* PROBLEM REQUIREMENTS *
Find the word "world" in the listing. Copy out each line where it occurs.

##############################

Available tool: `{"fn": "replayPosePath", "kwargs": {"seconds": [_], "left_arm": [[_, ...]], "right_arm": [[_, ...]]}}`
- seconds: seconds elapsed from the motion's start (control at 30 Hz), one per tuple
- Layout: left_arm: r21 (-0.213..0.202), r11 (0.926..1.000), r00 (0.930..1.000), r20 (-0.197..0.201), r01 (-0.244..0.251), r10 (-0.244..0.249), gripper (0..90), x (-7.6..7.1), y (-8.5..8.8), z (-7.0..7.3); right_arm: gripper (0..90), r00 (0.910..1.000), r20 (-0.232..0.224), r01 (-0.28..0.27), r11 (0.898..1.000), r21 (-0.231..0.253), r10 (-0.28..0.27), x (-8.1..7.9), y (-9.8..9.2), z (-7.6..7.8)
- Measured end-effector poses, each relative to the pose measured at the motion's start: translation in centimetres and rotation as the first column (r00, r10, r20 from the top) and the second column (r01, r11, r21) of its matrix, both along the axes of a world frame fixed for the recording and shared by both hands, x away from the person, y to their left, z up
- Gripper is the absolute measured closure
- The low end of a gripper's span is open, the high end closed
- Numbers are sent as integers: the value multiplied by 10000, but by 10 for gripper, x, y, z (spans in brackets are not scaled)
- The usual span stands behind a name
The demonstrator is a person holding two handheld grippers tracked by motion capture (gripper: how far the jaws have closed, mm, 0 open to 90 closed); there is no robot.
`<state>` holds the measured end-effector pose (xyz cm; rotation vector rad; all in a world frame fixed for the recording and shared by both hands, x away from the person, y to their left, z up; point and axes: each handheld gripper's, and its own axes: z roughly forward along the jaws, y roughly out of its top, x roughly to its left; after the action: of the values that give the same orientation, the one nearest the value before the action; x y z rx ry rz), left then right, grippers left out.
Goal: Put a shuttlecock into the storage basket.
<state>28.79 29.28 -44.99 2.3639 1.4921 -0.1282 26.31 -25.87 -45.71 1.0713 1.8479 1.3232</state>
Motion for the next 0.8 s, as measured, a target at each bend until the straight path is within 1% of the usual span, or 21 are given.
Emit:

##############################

* ANSWER SECTION *
- Measured end-effector poses, each relative to the pose measured at the motion's start: translation in centimetres and rotation as the first column (r00, r10, r20 from the top) and the second column (r01, r11, r21) of its matrix, both along the axes of a world frame fixed for the recording and shared by both hands, x away from the person, y to their left, z up
`<state>` holds the measured end-effector pose (xyz cm; rotation vector rad; all in a world frame fixed for the recording and shared by both hands, x away from the person, y to their left, z up; point and axes: each handheld gripper's, and its own axes: z roughly forward along the jaws, y roughly out of its top, x roughly to its left; after the action: of the values that give the same orientation, the one nearest the value before the action; x y z rx ry rz), left then right, grippers left out.

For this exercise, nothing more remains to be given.